This is all very far from my family, and I’m now 36–getting old if I did want to settle down and have a child other than Stepson. I’m terrified that I’m losing precious time with my parents, elderly grandfather, and stepson and obviously weakening my relationships with all of them because we rarely see one another, and that I gave my beloved and also now elderly dogs back to Exhusband (Manfriend is violently allergic), all to be with a man who I sometimes suspect is using me.
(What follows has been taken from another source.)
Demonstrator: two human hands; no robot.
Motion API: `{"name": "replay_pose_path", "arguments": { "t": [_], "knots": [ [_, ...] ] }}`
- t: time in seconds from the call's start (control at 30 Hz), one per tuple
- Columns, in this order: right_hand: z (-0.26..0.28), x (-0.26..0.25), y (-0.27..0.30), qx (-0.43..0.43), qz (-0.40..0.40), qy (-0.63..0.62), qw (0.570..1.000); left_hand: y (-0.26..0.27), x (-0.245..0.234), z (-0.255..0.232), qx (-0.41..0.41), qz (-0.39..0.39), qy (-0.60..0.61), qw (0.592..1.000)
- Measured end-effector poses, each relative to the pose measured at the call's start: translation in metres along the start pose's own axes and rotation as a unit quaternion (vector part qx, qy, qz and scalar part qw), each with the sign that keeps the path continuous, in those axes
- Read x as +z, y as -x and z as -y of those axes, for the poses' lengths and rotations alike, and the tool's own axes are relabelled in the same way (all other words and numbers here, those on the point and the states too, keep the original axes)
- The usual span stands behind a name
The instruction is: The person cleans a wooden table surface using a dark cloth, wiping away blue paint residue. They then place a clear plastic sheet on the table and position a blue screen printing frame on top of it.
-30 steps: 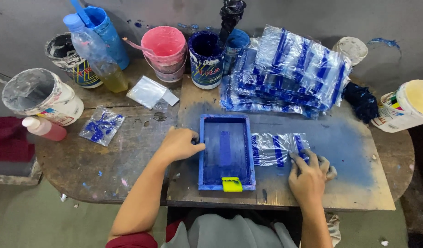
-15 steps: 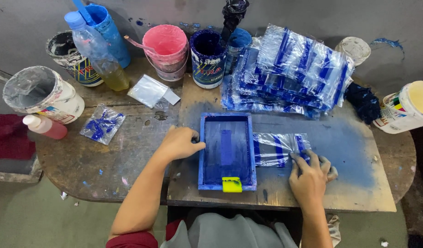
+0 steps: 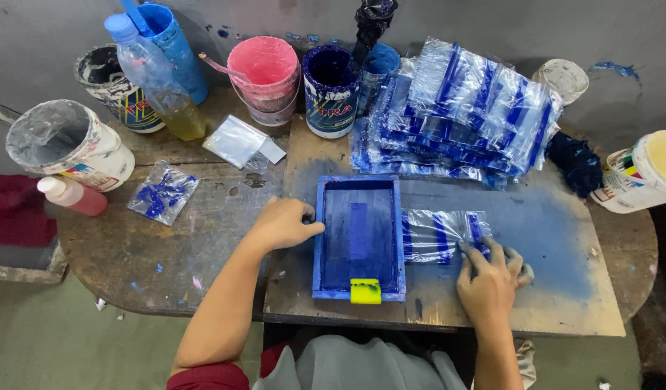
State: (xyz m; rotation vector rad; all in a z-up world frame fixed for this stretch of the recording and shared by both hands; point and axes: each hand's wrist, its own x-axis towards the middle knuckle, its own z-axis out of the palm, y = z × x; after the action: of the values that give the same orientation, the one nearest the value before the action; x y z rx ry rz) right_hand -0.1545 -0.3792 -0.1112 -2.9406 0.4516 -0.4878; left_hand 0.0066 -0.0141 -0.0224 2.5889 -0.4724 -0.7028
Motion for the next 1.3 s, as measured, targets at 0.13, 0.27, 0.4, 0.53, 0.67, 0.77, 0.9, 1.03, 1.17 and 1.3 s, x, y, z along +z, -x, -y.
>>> {"name": "replay_pose_path", "arguments": {
  "t": [0.13,0.27,0.4,0.53,0.67,0.77,0.9,1.03,1.17,1.3],
  "knots": [
    [-0.0024,0.0028,0.0002,0.001,0.001,0.016,1.0,0.0001,-0.0018,-0.0004,-0.005,0.009,0.002,1.0],
    [0.0012,-0.0008,0.0013,-0.008,-0.015,0.008,1.0,-0.0004,-0.002,0.0002,-0.003,0.011,0.003,1.0],
    [0.0001,0.0018,0.0009,-0.012,-0.03,0.012,0.999,-0.0002,-0.0025,0.0002,-0.002,0.012,0.008,1.0],
    [0.0003,-0.0019,0.0002,-0.004,-0.002,-0.005,1.0,-0.0017,-0.0004,0.0027,-0.003,0.008,0.014,1.0],
    [-0.0002,-0.0005,0.0001,0.002,0.008,-0.023,1.0,-0.0029,0.0003,0.0039,0.0,0.008,0.01,1.0],
    [0.0002,-0.0008,-0.0001,-0.004,-0.002,-0.015,1.0,-0.0033,0.0001,0.0039,-0.001,0.009,0.01,1.0],
    [-0.0009,-0.0015,-0.0002,-0.007,0.003,-0.011,1.0,-0.005,0.0009,0.0054,0.001,0.012,0.004,1.0],
    [-0.0018,-0.0003,-0.0003,0.011,0.03,-0.031,0.999,-0.0045,0.0013,0.0068,0.005,0.005,0.005,1.0],
    [-0.0025,0.0033,-0.0001,-0.001,-0.001,0.002,1.0,-0.004,0.0004,0.0066,0.007,0.007,0.013,1.0],
    [-0.0027,0.0025,-0.0002,0.008,0.017,-0.008,1.0,-0.0042,0.0,0.0076,0.006,0.012,0.013,1.0]
  ]
}}
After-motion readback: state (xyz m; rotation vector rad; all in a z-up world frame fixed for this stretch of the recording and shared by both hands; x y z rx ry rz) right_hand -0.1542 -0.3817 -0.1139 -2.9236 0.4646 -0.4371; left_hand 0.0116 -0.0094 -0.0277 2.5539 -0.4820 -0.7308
But, again, I hate the thought of leaving him alone, or of not having him in my life, and I think I find satisfaction in caring for someone.

How do I make a decision I can live with or let wanting a more stable relationship go? We are wearing each other out fighting. When we argue that pain and humiliation of him hitting on that other woman in front of me and telling people he lived by himself and didn’t know me just bubbles up as if they were new. I want to talk about it, and he doesn’t, which means I usually unload it all it once when I figure we’re already in for an argument–not good for either of us–and he responds with sarcasm and exaggeration, which tends to make it hard for me to keep “fighting fair.” The last fight ended with me vomiting up all these worries, crying, and telling him I was scared and him telling me I was making him sick with my “tantrum,” so I’m sleeping at my office for a while.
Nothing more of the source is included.